– Что еще? Мэтру Олиоху до сих пор неймется? – Брагоньер неодобрительно покосился на то, что она принесла. – Порой мне кажется, что собственной крови он во мне не оставил.
– Это делала я, – смутившись, ответила гоэта. – Помогает быстро восстановить силы. Спасибо за то, что сняли арест.
– Не за что. Теперь вы вряд ли куда-то сбежите. Надеюсь. Кстати, радуйтесь, вашего Малиса до сих пор не нашли. А вот господин Ашерин наследил. И теперь он от меня не уйдет.
Сказано это было с нескрываемым злорадством.
– Меня попросили с вами посидеть. И не давать много читать.
– Дай врачам волю, так они сядут на шею, – усмехнулся соэр. – Я не так плох, чтобы мне требовалась сиделка, так что можете спокойно заниматься своими делами. До завтра вы абсолютно свободны.
– А что будет завтра? – поинтересовалась гоэта.
– Завтра мы выезжаем в столицу.
– Но…
Как он собирается куда-то ехать в таком состоянии, не до конца оправившись от отравления?
– Никаких «но». Мы и так слишком задержались в Урцхене. Меня не в первый раз травят, госпожа Тэр, так что я привык.
Брагоньер покосился на Эллину: она, наверное, считает его беспомощным, тяжелобольным, не способным ходить без чужой помощи. Положим, он еще не восстановил силы, но в седле прямо держаться сможет, а за время поездки слабость пройдет. Снадобья мэтра Олиоха быстро ставят на ноги. Да и не место хлюпикам на его службе.
Гланер Ашерин, несомненно, знает, что он жив, но наивно полагает, будто инквизитор еще недели две проваляется в постели. Что ж, это им на руку, эффект неожиданности порой бывает решающим фактором.
Едва придя в себя, Брагоньер потребовал ежедневных отчетов по расследуемому им делу. Сначала устных, а потом письменных. Читал он их втайне от лечивших его магов – те бы поспешили отобрать донесения, прочитали лекцию о вреде его занятия для здоровья и заперли бы в комнате. А соэр не намерен был терять драгоценное время и контроль над ситуацией в угоду непредвиденной болезни. Безделье удручало его.
– Разумеется, я не вправе вам указывать, но меня тоже немного учили медицине, и я…
– Спасибо за заботу, госпожа Тэр, умирать я не собираюсь. Заверяю вас, я знаю, что делаю. Так что, собирайте вещи. И это не обсуждается. Вам самой должна быть выгодна скорейшая кончина изменника.
Эллина думала, что он шутит, но нет, на следующий день, как и предупредил Брагоньер, они покинули Урцхен.
Впервые за все это время завтракали все вместе.

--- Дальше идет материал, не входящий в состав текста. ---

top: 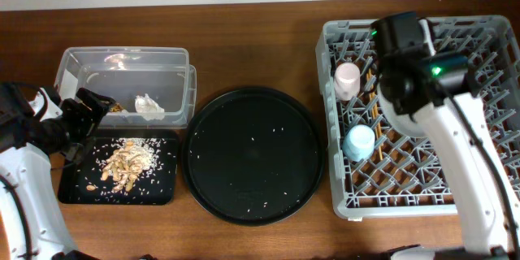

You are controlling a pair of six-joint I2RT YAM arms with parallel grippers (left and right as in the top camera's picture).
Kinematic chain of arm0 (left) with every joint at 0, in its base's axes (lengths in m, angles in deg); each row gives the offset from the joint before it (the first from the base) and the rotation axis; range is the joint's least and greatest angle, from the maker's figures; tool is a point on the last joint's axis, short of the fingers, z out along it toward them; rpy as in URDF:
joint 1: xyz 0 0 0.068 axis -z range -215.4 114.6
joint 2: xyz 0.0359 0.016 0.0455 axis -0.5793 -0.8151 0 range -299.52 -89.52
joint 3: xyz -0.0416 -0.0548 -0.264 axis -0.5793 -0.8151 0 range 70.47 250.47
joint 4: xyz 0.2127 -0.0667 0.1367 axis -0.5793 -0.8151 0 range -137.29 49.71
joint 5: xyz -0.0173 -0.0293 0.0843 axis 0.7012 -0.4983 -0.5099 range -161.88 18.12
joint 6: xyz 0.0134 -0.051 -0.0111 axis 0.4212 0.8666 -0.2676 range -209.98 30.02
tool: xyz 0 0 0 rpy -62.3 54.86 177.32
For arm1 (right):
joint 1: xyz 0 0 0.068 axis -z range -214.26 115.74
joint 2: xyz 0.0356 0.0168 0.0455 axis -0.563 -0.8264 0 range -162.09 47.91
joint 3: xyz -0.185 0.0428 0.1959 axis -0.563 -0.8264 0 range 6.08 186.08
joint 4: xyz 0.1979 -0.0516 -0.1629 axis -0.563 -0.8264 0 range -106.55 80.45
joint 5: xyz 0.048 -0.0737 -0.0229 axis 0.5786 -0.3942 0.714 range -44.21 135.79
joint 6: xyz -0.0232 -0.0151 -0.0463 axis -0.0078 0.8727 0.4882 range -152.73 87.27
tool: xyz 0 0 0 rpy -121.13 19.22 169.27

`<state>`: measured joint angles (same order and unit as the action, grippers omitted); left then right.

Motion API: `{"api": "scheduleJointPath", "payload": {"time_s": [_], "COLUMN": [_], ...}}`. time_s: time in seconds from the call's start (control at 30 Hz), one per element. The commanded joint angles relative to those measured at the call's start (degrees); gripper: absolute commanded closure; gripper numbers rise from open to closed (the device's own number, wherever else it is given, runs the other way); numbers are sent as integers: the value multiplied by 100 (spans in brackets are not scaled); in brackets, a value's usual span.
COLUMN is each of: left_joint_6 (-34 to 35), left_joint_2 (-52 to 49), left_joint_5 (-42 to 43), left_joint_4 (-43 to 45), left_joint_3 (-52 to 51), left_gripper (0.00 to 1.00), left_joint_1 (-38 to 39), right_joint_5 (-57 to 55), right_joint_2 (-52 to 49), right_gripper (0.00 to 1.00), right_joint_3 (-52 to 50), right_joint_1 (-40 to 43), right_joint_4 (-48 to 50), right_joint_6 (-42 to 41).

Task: Sort waste into correct bins and load items into the dishwasher rack
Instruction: 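Lift the white plate and stand it upright in the dish rack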

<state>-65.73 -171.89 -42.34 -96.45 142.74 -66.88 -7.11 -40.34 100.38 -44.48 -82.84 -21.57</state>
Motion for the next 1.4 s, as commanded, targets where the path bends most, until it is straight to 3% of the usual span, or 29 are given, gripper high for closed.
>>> {"api": "scheduleJointPath", "payload": {"time_s": [0.0, 0.23, 0.63, 0.73, 0.87, 0.97, 1.03, 1.1, 1.17, 1.2, 1.27, 1.33, 1.37], "left_joint_6": [7, 7, 7, 7, 7, 7, 7, 7, 7, 7, 7, 7, 7], "left_joint_2": [63, 63, 63, 63, 66, 66, 63, 63, 66, 66, 66, 63, 66], "left_joint_5": [-4, -4, -4, -4, -4, -4, -4, -4, -4, -4, -4, -4, -4], "left_joint_4": [7, 9, 7, 9, 7, 9, 7, 9, 9, 7, 7, 9, 9], "left_joint_3": [0, 0, 0, 0, 0, 0, 0, 0, 0, 0, 0, 0, 0], "left_gripper": [1, 1, 0, 0, 1, 1, 0, 1, 1, 1, 1, 1, 1], "left_joint_1": [-9, -9, -9, -9, -9, -9, -9, -9, -9, -9, -9, -9, -9], "right_joint_5": [293, 979, 3294, 3300, 3300, 3300, 3154, 2999, 3053, 3213, 4199, 5436, 6170], "right_joint_2": [-485, -1567, -1628, -1628, -1628, -1628, -1626, -1624, -1600, -1574, -1493, -1436, -1436], "right_gripper": [96, 96, 96, 95, 67, 66, 47, 44, 27, 18, 14, 2, 2], "right_joint_3": [37, 37, 37, 37, 37, 37, 76, 396, 811, 1069, 1423, 1447, 1447], "right_joint_1": [492, 509, 505, 505, 505, 505, 505, 498, 481, 444, 363, 337, 337], "right_joint_4": [48, 155, 1598, 1775, 1873, 1878, 2081, 2127, 2017, 1875, 1552, 1351, 1257], "right_joint_6": [39, -144, -162, -177, -175, -177, -153, -155, -286, -463, -463, -463, -461]}}
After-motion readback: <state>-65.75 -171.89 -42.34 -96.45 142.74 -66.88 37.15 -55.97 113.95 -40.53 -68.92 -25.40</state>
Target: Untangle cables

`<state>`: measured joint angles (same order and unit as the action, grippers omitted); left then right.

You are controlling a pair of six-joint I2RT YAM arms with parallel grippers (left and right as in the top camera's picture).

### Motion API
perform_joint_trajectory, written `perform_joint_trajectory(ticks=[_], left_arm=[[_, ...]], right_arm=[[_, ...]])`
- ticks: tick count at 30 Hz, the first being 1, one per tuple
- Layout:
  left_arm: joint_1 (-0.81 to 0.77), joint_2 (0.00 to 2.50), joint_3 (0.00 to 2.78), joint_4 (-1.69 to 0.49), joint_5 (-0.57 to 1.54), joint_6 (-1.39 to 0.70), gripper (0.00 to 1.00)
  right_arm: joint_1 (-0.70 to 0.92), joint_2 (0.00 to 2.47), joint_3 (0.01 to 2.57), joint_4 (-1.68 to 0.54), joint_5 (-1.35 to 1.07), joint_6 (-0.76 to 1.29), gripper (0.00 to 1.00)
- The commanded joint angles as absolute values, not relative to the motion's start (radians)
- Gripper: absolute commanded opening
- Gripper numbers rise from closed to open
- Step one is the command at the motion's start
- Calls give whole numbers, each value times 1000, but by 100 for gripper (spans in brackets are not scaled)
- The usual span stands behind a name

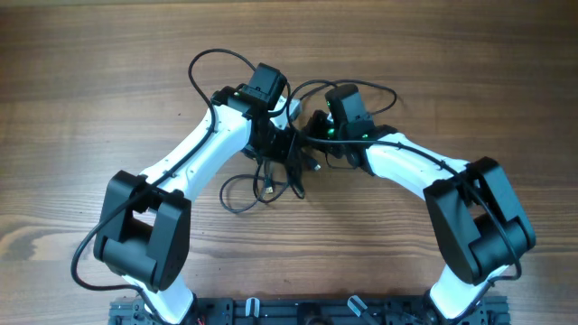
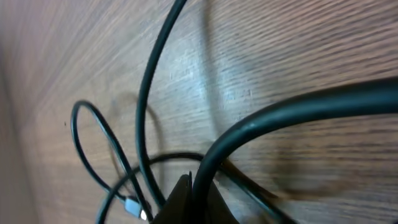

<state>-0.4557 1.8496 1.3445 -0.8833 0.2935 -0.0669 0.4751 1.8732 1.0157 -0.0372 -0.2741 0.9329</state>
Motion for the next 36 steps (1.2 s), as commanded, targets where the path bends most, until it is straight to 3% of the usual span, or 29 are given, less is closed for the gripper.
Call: perform_joint_trajectory(ticks=[1, 4, 16, 25, 27, 32, 34, 35, 36], left_arm=[[-453, 1852, 1338, -886, 241, -60, 84], [-453, 1852, 1338, -879, 241, -64, 84], [-453, 1852, 1338, -803, 183, -207, 52], [-453, 1852, 1338, -803, 136, -225, 40], [-453, 1852, 1338, -804, 136, -226, 30], [-454, 1853, 1338, -808, 136, -225, 24], [-453, 1854, 1338, -813, 135, -225, 16], [-451, 1855, 1338, -815, 127, -225, 5], [-450, 1855, 1338, -816, 110, -226, 4]], right_arm=[[474, 1792, 1008, -71, -308, 826, 4], [474, 1746, 1008, -128, -308, 791, 4], [474, 1696, 1008, -254, -308, 714, 4], [474, 1696, 1008, -275, -307, 707, 4], [474, 1696, 1008, -276, -307, 707, 4], [474, 1696, 1008, -279, -296, 707, 4], [474, 1696, 1008, -287, -296, 707, 4], [474, 1696, 1008, -293, -296, 707, 4], [474, 1695, 1008, -295, -296, 707, 4]])
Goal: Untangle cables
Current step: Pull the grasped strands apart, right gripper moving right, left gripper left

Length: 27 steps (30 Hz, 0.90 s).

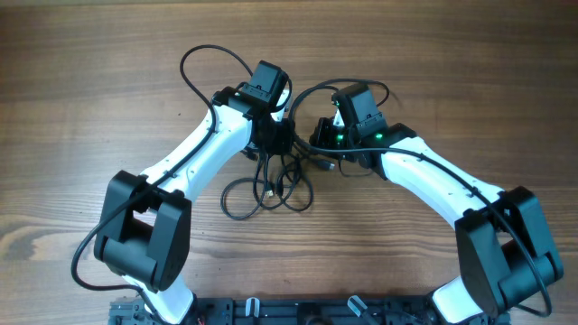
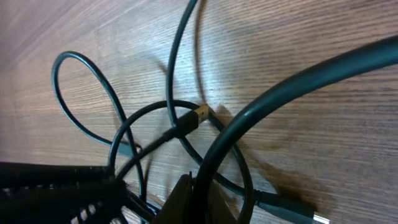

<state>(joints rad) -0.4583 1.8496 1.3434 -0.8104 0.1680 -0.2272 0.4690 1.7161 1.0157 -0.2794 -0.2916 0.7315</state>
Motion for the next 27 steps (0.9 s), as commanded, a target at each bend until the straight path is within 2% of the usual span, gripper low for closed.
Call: perform_joint_trajectory(ticks=[1, 6, 17, 23, 27], left_arm=[[-447, 1856, 1338, -820, 87, -226, 4], [-366, 1858, 1338, -877, -99, -309, 4], [-147, 1862, 1333, -900, -94, -376, 4], [-120, 1862, 1262, -839, -94, -375, 4], [-120, 1862, 1163, -750, -68, -376, 9]], right_arm=[[474, 1695, 1008, -294, -296, 707, 4], [457, 1576, 1024, -323, -296, 654, 4], [456, 1240, 1024, -393, -182, 650, 4], [456, 1106, 1024, -413, -99, 650, 4], [456, 1049, 1024, -437, 57, 650, 4]])
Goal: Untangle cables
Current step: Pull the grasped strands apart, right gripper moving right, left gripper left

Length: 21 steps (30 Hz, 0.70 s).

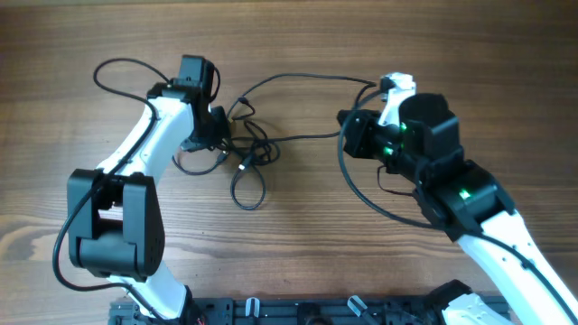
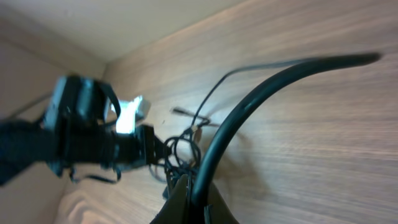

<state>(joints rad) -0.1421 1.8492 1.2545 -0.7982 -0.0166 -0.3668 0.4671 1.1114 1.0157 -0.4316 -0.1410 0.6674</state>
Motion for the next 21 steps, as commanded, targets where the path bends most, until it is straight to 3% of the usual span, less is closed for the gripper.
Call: perform_joint_trajectory(ticks=[1, 8, 21], left_arm=[[-120, 1862, 1137, -727, -69, -376, 9], [-97, 1862, 1095, -675, -69, -376, 9], [35, 1862, 1088, -669, -69, -435, 4]], right_arm=[[456, 1038, 1024, -450, 123, 650, 4], [456, 1016, 1024, -558, 595, 657, 4], [456, 1025, 1024, -646, 921, 695, 4]])
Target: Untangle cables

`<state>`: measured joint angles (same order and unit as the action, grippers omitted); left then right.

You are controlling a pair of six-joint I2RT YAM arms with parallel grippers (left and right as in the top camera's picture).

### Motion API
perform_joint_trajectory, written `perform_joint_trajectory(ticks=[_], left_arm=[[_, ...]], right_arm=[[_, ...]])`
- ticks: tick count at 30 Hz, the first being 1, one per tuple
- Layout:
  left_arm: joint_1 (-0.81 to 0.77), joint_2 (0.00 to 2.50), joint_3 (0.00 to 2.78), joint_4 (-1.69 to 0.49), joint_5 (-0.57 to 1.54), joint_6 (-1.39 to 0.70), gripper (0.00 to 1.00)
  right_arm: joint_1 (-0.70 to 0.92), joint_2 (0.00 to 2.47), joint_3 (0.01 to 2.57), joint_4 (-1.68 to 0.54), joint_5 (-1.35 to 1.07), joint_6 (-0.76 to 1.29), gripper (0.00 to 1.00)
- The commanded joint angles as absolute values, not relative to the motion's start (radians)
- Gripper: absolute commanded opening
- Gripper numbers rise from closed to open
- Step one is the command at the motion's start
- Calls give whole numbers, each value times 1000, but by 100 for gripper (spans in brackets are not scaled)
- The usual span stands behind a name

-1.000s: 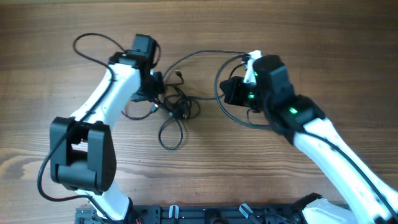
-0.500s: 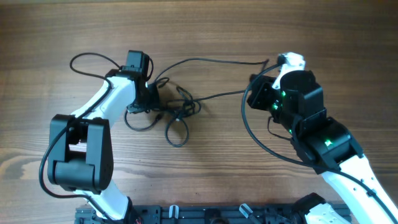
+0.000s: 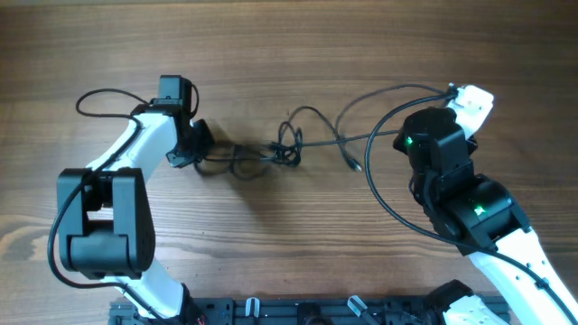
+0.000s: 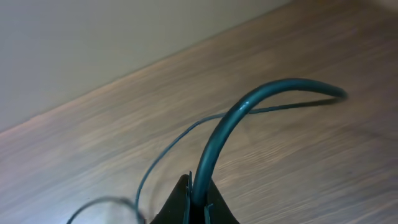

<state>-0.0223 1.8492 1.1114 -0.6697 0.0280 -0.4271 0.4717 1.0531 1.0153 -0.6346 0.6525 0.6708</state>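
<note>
Thin black cables [image 3: 262,152] lie stretched in a line across the wooden table, with a small knot [image 3: 287,150] in the middle. My left gripper [image 3: 199,146] sits at the line's left end, apparently shut on the cables there. At the right end, my right gripper [image 3: 403,137] is shut on a dark cable [image 4: 230,124]. That cable arcs up out of the jaws in the right wrist view [image 4: 198,200], and a thin strand [image 4: 168,146] trails back to the left. A loose plug end [image 3: 356,166] lies between knot and right gripper.
The wood table [image 3: 271,253] fills the overhead view. Each arm's own black lead loops beside it, one at the far left [image 3: 90,96] and a larger one at the right [image 3: 372,185]. The arm bases stand along the near edge.
Both grippers have moved further apart, the left one leftward and the right one rightward. The loose bundle near the left gripper is now drawn out into a line with a small knot.
Both grippers were close together over a tangled heap at mid-table, the right one shut on a cable. Later they stood apart, the tangle dragged left and a strand spanning between them. Now the cables are stretched out between the two.
</note>
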Motion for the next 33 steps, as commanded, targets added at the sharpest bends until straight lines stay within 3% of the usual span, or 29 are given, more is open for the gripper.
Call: perform_joint_trajectory(ticks=[1, 7, 18, 24, 25, 26, 28, 31, 33], left_arm=[[39, 1862, 1085, -669, -69, -435, 4], [64, 1862, 1075, -669, -69, -455, 4], [64, 1862, 1074, -664, -68, -457, 5], [64, 1862, 1074, -662, -68, -457, 13], [64, 1862, 1074, -661, -68, -457, 21], [64, 1862, 1074, -658, -55, -457, 44], [64, 1862, 1074, -656, -33, -456, 66], [64, 1860, 1075, -657, -15, -449, 89], [64, 1843, 1088, -670, -15, -449, 94]], right_arm=[[455, 1029, 1024, -650, 929, 707, 4], [392, 1066, 1023, -659, 941, 743, 4], [324, 1285, 1023, -639, 387, 785, 4], [324, 1427, 1023, -594, 171, 708, 4], [324, 1467, 1023, -575, 98, 664, 4], [324, 1500, 1023, -564, 50, 641, 4], [324, 1516, 1023, -561, 39, 631, 4], [324, 1523, 1023, -562, 39, 631, 4], [324, 1523, 1023, -561, 39, 629, 4]])
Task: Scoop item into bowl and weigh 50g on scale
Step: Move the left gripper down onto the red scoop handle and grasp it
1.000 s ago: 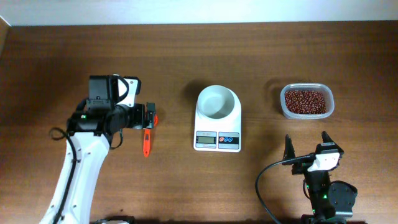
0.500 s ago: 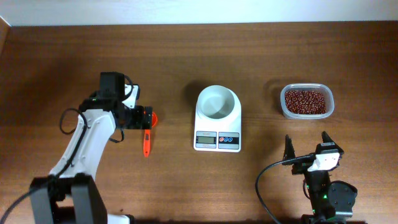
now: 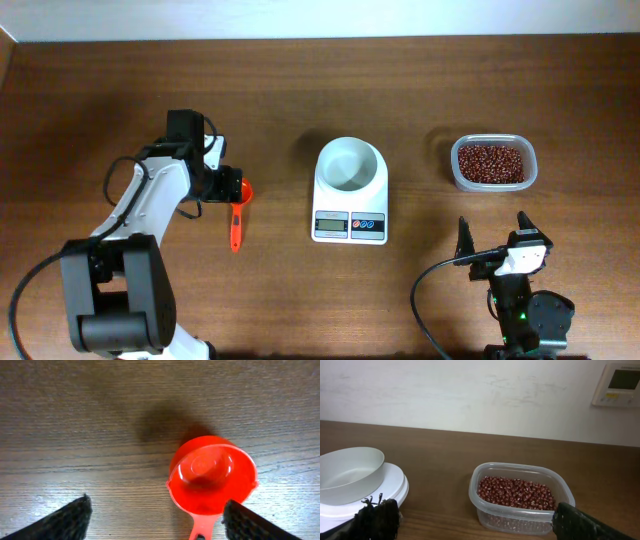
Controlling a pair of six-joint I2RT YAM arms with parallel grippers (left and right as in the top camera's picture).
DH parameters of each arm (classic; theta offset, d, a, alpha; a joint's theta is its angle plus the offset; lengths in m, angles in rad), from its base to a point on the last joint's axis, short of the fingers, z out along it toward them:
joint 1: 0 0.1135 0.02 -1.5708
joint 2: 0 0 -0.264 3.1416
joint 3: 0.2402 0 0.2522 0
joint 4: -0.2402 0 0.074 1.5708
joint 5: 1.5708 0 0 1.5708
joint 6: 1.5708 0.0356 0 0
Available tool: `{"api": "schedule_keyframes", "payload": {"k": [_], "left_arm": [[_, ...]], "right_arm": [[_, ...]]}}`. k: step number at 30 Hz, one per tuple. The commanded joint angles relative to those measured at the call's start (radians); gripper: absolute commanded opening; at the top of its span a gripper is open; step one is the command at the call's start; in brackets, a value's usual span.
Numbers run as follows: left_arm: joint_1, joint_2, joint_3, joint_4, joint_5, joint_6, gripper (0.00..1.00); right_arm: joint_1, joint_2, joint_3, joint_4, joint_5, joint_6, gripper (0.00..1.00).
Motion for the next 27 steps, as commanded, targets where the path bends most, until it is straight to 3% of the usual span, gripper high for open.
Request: {"api": "schedule_keyframes", "payload": {"k": [1,9,12,13,15,16,27], "left_arm": [[0.003,0.016,0.016,0.003,-0.006,0.012,0.88],[0.003,0.078,0.016,0.018,-0.006,0.012,0.9],[0.003,0.08,0.016,0.03,-0.006,0.012,0.87],[0.003,0.08,0.016,0.032,-0.006,0.012,0.84],[0.003,0.081,0.016,0.033,-0.006,0.012,0.65],[0.003,0.081,0.016,0.033,-0.004,0.012,0.62],[-0.005,0.111,0.016,0.045,0.009,0.012,0.65]], "right_arm": [[0.008,-0.008,-0.005,-0.006,0.008,0.005,0.99],[0.008,-0.008,-0.005,-0.007,0.008,0.005,0.99],[0.008,-0.008,-0.005,-0.006,0.009,0.005,0.99],[0.008,-0.008,-0.005,-0.007,0.008,0.005,0.99],[0.008,-0.008,-0.005,-0.006,0.009,0.005,0.99],[0.008,-0.008,-0.005,-0.007,0.008,0.005,0.99],[0.008,-0.008,-0.005,-0.007,0.009,0.005,0.99]]}}
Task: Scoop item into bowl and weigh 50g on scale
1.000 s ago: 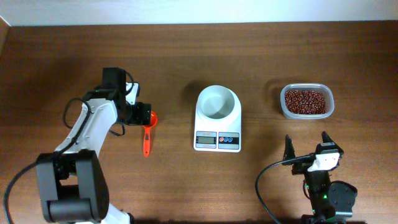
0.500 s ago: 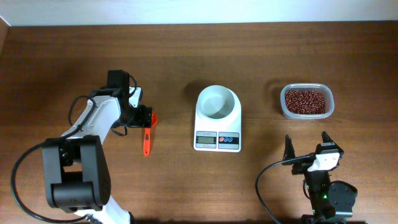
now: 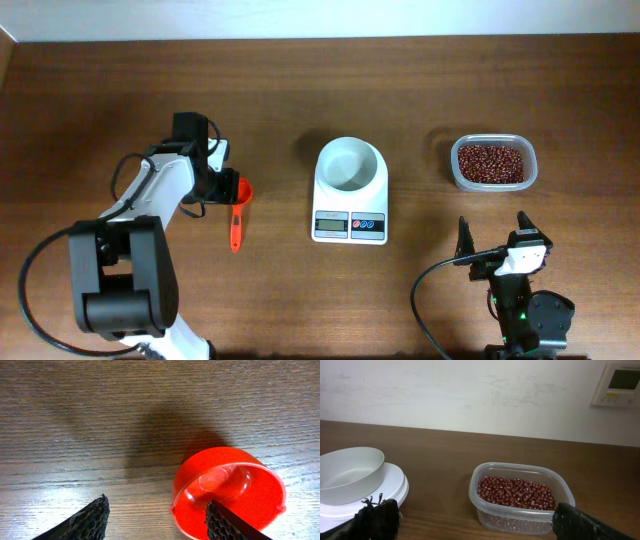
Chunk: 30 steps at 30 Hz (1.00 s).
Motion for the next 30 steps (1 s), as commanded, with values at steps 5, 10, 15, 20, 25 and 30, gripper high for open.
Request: {"api": "schedule_keyframes", "payload": {"k": [5,10,15,20,25,30], "left_arm": [[-0.005,0.039,0.014,0.013,0.008,0.002,0.54],[-0.005,0.057,0.015,0.017,0.015,0.001,0.46],[-0.005,0.057,0.015,0.02,0.015,0.001,0.22],[-0.005,0.057,0.015,0.019,0.015,0.001,0.0],[-0.005,0.053,0.021,0.018,0.015,-0.019,0.0],[-0.005,-0.031,0.05,0.018,0.014,-0.123,0.0]], "right_arm": [[0.008,-0.008,-0.005,-0.007,0.008,0.005,0.99],[0.008,-0.008,-0.005,-0.007,0.009,0.005,0.99],[0.008,-0.008,-0.005,-0.006,0.009,0.005,0.99],[0.008,-0.008,-0.005,-0.007,0.009,0.005,0.99],[0.008,-0.008,-0.005,-0.007,0.008,0.005,0.99],[0.008,-0.008,-0.005,-0.007,0.009,0.005,0.99]]}}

Маги, явно считавшие поведение начальника безрассудством, молчали, только лишь Нора по привычке попыталась возражать, но получила резкий ответ:
– Госпожа Нора, занимайтесь своими делами. Духи и тени – это по вашей части, и я бы мог потребовать отчета о том, почему такой дипломированный маг допустил появление нечисти.
Магичка фыркнула и не удержалась от реплики в том же тоне:
– Мы ответственны за вашу жизнь, господин соэр, так что это мое дело.
– Еще одно слово, госпожа Нора, и вашим делом станет волшба на деревенских ярмарках, – его тон говорил о том, что Брагоньер не шутит. – Вы дали себе слишком много воли. Вы всего лишь магичка, какая-то магичка, одна из многих, выходец из второго сословия с сомнительной родословной – и смеете указывать мне? Помните свое место, госпожа Нора, а то ваша блестящая карьера пойдет прахом. Оставьте ваш норов и командные замашки для ваших клиентов. Здесь приказываю только я, а вы в моем подчинении. Надеюсь, вы поняли, госпожа Нора?
Магичка кивнула, сквозь зубы попросила прощения и вернулась к еде.
Эллина внимательно следила за соэром и удивлялась тому, как он держится. Не прибегает ни к чьей помощи, ведет себя как абсолютно здоровый человек. Она догадывалась, насколько это тяжело, и была солидарна с Норой: Брагоньеру стоило повременить с поездкой.
На этот раз гоэте тоже предстояло путешествовать в седле, но в своем собственном, на своей лошади. Она ехала рядом с соэром в середине их небольшого отряда.
Темп передвижения был достаточно быстр, остановки делали редко. Во время них Брагоньер спешивался, тяжело опускался на землю и сидел, не двигаясь. Попытки напоить его чем-то, кроме средства Олиоха, оканчивались неудачей, а предложение делать привалы чаще наткнулось на суровый взгляд, означавший категорическое несогласие.